§ **Exercise instructions**: Using the data below, copy every line that contains the word "would".

§ **Record set**:
....

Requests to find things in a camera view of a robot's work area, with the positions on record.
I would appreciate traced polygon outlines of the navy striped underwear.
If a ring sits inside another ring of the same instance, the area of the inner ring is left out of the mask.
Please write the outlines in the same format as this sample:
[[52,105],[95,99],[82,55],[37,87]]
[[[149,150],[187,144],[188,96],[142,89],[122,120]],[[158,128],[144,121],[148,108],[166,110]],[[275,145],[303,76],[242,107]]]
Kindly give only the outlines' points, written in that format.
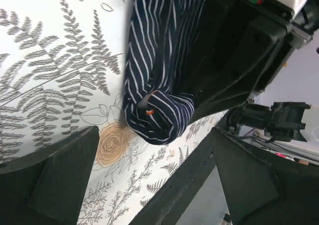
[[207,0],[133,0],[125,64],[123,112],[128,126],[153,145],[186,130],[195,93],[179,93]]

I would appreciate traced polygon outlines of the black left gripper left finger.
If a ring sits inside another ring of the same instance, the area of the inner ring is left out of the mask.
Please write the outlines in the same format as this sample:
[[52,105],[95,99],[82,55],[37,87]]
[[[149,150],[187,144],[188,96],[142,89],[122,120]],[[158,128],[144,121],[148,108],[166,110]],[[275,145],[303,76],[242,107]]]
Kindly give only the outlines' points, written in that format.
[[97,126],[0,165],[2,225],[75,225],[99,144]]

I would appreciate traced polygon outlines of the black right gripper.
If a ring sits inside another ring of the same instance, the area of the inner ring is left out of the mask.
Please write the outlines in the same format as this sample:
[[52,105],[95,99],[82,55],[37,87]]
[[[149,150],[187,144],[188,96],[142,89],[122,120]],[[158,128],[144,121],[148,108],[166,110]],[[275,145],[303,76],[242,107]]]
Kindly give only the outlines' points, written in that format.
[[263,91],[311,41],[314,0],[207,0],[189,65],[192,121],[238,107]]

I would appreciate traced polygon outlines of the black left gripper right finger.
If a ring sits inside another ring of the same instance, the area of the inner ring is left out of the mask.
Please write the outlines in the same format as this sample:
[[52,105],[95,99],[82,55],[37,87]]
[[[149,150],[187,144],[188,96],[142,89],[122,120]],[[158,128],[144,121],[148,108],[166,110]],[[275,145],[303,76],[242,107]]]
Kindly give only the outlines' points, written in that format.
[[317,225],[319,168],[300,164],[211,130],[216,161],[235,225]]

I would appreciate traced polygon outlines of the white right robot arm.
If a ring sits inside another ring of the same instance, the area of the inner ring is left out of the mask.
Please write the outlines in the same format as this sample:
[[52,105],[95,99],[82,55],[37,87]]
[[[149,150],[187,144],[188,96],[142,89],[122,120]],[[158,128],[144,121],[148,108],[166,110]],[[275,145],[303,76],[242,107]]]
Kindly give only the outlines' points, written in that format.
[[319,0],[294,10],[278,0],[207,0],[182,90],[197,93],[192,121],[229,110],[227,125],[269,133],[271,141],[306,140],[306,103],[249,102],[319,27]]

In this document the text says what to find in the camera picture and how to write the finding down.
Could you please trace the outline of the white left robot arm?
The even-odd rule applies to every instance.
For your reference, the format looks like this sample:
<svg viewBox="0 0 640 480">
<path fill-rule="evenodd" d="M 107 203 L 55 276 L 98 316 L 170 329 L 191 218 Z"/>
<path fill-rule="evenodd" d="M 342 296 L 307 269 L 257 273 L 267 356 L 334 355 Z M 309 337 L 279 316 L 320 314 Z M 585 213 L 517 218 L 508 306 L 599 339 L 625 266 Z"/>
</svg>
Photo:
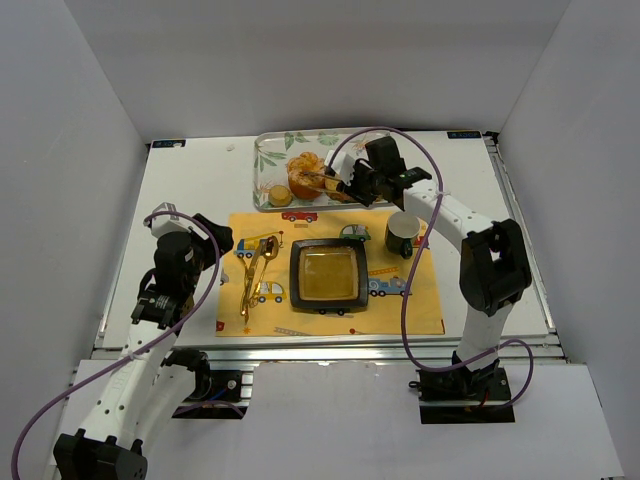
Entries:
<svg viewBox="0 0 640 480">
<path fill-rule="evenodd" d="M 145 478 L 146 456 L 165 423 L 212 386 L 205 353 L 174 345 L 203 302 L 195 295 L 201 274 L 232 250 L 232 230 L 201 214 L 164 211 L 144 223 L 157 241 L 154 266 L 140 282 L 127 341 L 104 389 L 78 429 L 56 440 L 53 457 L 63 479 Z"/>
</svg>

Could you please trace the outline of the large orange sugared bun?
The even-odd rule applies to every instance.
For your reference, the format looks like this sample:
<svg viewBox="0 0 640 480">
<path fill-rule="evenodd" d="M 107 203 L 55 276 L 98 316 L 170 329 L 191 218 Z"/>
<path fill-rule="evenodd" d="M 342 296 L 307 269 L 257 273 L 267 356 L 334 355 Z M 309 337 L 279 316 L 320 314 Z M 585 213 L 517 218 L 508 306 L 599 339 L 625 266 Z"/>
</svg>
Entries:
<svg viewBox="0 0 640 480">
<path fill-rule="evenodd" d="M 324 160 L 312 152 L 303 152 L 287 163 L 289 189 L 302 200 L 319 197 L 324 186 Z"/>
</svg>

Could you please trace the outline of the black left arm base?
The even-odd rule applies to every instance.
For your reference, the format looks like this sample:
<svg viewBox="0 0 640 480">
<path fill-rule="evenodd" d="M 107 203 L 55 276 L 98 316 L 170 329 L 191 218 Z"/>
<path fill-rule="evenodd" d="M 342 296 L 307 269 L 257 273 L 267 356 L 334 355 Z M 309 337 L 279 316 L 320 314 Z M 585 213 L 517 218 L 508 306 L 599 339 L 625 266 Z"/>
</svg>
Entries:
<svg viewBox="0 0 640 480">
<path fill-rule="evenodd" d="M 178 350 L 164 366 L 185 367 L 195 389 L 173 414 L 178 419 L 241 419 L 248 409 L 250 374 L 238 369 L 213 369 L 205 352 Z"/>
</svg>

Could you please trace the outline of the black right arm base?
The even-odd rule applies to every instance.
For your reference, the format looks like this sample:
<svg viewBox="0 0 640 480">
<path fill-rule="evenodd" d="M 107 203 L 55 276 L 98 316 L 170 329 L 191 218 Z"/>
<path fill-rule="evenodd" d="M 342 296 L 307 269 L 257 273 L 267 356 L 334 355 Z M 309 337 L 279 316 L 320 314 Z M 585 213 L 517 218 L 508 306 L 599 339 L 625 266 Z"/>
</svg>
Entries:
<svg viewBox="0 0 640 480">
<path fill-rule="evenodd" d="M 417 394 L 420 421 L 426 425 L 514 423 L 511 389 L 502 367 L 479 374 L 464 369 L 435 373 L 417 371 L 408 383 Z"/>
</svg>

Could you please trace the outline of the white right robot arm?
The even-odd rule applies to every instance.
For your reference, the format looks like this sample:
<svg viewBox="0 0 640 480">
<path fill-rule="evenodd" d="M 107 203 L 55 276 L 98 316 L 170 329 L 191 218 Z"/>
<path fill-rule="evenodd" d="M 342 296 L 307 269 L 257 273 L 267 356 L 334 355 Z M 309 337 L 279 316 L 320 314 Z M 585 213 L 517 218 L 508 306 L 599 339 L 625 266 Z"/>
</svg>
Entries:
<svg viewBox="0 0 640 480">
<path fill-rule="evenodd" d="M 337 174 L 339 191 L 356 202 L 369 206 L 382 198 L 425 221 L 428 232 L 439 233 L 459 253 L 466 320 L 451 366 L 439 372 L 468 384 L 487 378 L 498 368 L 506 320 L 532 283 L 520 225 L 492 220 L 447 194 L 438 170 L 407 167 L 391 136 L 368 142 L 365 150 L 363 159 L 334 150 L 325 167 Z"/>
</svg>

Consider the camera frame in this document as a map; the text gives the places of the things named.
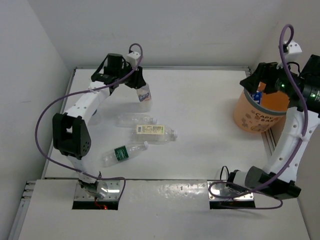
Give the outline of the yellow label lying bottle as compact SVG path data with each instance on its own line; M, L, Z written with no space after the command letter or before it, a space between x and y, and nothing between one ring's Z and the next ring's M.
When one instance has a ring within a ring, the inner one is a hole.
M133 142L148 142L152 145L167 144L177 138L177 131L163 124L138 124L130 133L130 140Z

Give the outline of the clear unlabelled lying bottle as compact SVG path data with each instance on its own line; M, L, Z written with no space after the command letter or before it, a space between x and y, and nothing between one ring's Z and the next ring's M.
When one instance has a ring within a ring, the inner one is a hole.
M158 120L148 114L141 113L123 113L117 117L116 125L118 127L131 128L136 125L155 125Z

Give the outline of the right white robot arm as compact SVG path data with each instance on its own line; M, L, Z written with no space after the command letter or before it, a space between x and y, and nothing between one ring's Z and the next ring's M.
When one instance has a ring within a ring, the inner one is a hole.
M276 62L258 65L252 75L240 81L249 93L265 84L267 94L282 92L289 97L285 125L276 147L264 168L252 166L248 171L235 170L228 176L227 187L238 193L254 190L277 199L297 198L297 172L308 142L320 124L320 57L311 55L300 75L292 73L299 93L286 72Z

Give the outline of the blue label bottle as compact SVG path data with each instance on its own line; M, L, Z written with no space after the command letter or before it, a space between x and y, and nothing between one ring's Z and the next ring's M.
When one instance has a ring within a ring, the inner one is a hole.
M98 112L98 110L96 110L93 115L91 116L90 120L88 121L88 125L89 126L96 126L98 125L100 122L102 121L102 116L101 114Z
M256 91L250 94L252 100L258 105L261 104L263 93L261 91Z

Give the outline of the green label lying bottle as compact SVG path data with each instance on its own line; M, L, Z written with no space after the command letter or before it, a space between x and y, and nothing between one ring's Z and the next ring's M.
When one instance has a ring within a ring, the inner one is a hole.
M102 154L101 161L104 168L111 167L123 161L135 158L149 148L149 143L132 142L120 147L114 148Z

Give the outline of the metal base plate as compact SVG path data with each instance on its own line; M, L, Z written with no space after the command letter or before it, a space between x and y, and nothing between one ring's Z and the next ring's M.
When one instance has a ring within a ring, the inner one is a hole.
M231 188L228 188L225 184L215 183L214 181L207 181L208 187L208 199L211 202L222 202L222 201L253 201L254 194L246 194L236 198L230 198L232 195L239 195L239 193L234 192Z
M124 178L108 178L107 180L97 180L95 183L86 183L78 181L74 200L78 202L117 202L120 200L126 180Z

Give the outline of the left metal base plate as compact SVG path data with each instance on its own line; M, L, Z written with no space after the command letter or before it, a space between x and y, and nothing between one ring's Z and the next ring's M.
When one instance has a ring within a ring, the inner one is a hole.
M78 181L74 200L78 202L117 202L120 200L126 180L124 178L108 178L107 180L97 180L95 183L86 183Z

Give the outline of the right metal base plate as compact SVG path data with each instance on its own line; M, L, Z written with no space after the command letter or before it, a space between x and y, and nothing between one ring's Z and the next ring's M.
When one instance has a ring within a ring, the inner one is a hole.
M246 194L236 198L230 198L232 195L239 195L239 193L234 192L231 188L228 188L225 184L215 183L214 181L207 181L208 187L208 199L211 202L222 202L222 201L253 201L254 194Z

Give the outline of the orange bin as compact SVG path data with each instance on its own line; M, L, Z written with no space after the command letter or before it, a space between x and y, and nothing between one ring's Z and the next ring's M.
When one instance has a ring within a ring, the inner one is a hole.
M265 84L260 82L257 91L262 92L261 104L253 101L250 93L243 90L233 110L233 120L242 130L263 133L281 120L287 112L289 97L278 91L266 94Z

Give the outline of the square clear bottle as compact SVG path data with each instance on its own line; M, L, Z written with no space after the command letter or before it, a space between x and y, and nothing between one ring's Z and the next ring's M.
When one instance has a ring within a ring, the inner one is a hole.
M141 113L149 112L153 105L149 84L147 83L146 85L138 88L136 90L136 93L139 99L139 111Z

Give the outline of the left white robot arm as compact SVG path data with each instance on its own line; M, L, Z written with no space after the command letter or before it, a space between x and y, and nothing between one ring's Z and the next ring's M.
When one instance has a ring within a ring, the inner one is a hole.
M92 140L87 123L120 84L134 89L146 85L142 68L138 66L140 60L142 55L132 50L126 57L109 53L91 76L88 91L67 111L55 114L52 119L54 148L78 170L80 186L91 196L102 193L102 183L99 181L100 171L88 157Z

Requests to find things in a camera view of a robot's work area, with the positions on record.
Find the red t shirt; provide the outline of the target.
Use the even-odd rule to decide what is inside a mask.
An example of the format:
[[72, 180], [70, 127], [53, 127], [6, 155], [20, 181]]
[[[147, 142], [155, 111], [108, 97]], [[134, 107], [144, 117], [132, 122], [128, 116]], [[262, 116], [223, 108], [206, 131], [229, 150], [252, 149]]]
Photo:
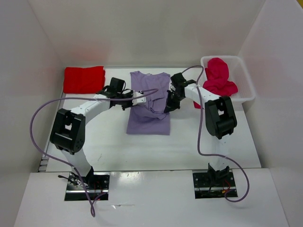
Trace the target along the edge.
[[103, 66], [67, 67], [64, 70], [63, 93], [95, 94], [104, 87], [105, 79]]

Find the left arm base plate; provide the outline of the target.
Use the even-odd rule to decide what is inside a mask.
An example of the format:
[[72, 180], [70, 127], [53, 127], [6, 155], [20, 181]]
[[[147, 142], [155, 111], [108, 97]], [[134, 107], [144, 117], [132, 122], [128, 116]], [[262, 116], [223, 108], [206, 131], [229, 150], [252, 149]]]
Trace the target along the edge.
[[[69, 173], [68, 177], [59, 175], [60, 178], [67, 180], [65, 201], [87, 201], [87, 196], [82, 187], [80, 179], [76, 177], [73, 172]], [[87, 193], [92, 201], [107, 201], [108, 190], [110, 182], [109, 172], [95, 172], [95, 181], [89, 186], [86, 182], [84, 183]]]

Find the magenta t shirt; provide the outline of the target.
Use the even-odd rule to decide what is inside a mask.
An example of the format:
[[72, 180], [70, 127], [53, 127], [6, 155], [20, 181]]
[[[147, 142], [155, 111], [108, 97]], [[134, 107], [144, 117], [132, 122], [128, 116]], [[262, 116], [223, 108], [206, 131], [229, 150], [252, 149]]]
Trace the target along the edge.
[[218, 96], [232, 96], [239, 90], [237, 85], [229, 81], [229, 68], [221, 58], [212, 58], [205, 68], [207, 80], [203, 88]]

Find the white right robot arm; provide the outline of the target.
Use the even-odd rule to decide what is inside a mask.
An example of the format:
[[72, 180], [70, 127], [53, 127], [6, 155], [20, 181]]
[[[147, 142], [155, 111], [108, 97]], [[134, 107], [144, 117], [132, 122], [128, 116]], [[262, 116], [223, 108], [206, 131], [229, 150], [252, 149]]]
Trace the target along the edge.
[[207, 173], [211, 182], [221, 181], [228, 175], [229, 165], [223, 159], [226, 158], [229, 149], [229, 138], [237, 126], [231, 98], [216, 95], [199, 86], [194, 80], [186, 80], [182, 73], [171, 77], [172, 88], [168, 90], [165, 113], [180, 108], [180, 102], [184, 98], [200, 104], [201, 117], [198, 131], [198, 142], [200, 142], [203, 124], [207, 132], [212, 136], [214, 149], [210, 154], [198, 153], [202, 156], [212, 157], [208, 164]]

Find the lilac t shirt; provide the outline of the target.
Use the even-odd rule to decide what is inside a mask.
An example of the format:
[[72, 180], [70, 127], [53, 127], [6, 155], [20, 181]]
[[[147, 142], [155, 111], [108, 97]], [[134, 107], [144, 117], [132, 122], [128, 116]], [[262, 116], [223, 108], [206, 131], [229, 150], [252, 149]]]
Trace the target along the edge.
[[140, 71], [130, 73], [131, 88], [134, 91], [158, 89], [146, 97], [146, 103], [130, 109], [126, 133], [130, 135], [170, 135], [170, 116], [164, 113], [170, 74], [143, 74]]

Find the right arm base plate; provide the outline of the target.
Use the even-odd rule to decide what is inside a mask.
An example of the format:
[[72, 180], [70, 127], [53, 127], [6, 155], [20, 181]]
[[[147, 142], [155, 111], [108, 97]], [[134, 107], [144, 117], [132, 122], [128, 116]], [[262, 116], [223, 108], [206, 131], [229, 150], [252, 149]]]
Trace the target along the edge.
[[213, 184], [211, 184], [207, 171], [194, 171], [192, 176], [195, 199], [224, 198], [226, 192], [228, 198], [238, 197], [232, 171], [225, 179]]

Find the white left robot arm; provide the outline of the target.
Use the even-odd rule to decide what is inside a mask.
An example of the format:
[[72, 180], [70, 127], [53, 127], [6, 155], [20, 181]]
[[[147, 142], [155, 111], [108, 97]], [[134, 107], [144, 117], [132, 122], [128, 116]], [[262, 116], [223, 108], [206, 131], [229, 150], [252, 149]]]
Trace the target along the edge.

....

§ **Result for this task**:
I would appreciate traced polygon outlines of the navy striped underwear.
I would appreciate traced polygon outlines of the black left gripper left finger.
I would appreciate traced polygon outlines of the black right gripper.
I would appreciate traced polygon outlines of the black left gripper right finger.
I would appreciate traced polygon outlines of the white right robot arm.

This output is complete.